After that night, I didn’t think that I would hear from him ever again. 3 weeks later, I get an email ❤ Oh yes…he finally made a move. Since then, we became friends and nothing more at that moment. I was still living in OKC and he was in IN.  I am originally from IN just so there isn’t any confusion as to why I wanted this to work more than anything. We basically became best friends, still going out on dates with other people and dating. It wasn’t anything serious between us cause we were too far apart.

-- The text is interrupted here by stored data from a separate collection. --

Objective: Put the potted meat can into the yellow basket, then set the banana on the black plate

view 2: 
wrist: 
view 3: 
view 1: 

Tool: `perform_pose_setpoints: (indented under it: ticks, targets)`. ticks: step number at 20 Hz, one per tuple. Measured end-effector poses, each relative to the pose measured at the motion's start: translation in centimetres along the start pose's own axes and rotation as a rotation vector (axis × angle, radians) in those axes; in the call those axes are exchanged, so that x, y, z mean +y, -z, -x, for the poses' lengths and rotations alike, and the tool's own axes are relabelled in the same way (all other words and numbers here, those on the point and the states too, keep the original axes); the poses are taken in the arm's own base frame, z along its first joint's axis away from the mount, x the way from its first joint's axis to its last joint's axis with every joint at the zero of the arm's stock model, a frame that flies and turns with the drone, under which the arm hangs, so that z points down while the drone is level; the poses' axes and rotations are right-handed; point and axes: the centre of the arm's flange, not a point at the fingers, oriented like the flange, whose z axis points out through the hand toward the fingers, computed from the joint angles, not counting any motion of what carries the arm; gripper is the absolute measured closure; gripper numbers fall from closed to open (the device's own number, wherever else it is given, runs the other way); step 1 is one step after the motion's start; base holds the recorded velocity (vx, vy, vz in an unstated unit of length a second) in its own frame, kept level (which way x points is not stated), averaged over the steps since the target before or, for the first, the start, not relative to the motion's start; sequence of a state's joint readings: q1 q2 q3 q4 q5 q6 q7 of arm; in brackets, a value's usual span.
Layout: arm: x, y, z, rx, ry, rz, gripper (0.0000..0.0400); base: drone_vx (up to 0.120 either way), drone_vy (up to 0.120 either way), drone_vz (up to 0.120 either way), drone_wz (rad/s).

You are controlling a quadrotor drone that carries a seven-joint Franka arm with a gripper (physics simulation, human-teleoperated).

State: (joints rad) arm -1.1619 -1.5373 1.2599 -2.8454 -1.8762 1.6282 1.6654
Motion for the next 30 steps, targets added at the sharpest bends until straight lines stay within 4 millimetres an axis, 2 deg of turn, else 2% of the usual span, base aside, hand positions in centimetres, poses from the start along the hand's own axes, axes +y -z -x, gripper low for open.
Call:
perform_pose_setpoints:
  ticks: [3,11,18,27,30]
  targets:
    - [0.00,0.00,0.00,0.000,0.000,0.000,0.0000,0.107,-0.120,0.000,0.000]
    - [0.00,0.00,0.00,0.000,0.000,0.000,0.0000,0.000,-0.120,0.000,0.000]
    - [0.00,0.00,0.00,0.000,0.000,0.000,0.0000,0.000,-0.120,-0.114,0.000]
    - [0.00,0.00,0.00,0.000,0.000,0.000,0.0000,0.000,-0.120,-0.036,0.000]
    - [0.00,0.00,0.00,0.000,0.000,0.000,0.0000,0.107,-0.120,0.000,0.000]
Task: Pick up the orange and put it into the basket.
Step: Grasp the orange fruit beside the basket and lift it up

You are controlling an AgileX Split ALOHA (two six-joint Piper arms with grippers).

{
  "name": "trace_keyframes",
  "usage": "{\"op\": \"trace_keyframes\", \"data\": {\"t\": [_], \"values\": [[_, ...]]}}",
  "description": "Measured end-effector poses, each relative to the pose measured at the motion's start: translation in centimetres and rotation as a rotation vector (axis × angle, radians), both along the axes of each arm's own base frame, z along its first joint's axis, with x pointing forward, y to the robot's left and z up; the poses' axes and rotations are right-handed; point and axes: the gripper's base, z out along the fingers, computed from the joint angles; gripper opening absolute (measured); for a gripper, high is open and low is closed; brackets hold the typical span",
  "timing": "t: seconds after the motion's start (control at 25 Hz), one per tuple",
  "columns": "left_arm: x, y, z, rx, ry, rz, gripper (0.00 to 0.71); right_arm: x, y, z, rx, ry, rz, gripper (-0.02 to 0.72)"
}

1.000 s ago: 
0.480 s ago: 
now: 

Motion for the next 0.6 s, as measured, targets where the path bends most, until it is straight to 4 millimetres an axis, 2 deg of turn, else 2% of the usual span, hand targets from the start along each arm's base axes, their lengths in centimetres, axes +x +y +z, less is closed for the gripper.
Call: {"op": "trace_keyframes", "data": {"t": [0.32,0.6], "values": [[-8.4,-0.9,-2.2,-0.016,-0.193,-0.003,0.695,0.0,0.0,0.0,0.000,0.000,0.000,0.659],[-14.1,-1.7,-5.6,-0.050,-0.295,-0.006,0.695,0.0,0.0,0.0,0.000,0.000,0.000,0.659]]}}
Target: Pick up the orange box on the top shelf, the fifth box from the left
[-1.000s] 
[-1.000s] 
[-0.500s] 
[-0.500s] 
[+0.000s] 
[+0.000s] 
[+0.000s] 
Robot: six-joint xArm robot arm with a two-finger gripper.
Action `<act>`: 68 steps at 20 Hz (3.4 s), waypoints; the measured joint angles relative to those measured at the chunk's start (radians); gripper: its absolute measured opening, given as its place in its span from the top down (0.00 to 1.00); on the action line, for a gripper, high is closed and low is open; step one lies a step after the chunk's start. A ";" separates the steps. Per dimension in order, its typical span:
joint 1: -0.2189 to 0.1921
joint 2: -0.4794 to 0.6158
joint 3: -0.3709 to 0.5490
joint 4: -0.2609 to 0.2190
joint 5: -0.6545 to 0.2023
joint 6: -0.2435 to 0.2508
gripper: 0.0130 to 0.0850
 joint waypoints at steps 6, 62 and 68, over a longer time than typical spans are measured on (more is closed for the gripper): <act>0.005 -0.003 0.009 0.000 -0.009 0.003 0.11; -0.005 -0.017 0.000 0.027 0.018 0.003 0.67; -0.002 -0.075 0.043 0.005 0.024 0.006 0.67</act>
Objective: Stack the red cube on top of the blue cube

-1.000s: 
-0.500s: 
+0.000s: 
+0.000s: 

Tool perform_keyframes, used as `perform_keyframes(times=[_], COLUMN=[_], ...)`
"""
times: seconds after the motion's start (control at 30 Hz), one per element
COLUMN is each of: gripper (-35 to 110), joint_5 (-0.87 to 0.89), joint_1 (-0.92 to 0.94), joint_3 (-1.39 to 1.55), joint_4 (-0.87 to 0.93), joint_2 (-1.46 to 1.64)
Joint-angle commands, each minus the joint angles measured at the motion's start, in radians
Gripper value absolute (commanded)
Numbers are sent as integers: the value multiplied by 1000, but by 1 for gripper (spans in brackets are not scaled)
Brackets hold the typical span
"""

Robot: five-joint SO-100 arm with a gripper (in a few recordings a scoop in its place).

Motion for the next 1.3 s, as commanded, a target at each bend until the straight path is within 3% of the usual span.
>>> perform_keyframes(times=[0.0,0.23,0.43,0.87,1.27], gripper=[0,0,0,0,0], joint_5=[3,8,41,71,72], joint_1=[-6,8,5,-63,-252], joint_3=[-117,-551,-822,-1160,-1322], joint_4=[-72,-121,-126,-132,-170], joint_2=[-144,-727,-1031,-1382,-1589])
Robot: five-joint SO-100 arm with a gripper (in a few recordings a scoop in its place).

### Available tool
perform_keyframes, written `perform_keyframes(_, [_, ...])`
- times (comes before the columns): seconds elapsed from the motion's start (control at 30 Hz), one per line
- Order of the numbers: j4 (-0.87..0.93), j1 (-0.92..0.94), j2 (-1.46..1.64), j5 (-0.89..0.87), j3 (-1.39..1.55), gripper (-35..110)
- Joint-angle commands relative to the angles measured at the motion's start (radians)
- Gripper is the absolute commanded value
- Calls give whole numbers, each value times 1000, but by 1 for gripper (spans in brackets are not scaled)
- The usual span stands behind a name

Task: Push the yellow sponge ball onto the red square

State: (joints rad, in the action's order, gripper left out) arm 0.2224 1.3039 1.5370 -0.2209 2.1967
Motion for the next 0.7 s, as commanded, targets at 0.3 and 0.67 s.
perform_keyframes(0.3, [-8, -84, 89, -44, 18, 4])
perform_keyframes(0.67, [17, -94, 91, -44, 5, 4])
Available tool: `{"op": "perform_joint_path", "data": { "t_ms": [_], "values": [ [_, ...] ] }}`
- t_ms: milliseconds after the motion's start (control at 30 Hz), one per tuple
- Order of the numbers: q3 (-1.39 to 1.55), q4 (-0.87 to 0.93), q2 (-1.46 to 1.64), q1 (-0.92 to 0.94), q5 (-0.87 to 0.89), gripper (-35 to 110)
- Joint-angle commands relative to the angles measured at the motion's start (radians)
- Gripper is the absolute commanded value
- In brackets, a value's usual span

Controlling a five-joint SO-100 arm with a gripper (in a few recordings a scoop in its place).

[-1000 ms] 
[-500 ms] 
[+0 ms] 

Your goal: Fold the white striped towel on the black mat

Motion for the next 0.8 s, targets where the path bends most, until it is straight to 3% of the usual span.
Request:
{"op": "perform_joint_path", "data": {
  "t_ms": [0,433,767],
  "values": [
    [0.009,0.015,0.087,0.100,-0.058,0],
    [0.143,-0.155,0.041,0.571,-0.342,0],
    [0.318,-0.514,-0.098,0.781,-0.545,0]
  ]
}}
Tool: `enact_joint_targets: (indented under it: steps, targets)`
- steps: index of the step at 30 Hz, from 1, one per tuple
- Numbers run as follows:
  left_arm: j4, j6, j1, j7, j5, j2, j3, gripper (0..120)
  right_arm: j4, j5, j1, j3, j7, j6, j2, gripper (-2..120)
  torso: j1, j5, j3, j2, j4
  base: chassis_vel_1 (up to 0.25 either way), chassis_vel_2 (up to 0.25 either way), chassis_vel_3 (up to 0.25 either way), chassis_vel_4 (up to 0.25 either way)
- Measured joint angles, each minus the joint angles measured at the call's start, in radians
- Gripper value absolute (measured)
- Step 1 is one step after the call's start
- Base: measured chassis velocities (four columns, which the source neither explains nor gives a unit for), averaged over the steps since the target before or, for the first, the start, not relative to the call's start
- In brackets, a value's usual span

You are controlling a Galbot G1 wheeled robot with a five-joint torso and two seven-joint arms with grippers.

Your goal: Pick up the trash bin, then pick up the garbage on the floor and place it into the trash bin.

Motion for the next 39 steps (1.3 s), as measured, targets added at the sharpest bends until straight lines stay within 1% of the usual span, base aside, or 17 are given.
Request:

I decided after living in OKC for almost a year to move back home. He was the first person I went to see when I came home. His home was still 2 hrs from mine, so he let me rest before I had to actually go home. Oh he kissed me 😀 I had NEVER been kissed like that before. Every time I knew that I was going to see, I would get butterflies in my tummy and felt like I could throw up, my heart would be so far up my throat. He became my world. He was it. Our first date was Sept. 6, 2005. After that, I thought this was going to be forever. Until…it came to my attention that I was always the one who was coming to see him, call him and whatever else that was suppose to be done in a relationship. I tried to break up with him. Yeah…That didn’t work. He said that he would do better, and he did 🙂 Things got a lot better. He would come see me and he called me almost every night. That’s all I wanted, to feel wanted. Well….

He told me that loved me Nov. 8, 2005. We then started talking about getting married. He proposed Jan. 11, 2006. We got married Sept. 30, 2006. This year will have been 6 years of marriage. It’s been a ride let me tell ya! But every year that we are married, we get better at it. Marriage is nothing to take lightly. You are with that person day in and day out. Nothing is private anymore and you just have to deal. He was my first and I his and there isn’t anything more special than that. Now we have our beautiful children, a good job, a nice home, but none of this would have happened if we would have never met. I think that God has a special someone for everyone, and if you have to meet the wrong ones first to know when you have met the right one, then that’s ok too. Cause trust me, I met the wrong ones and when I met my love, I knew he was right for me.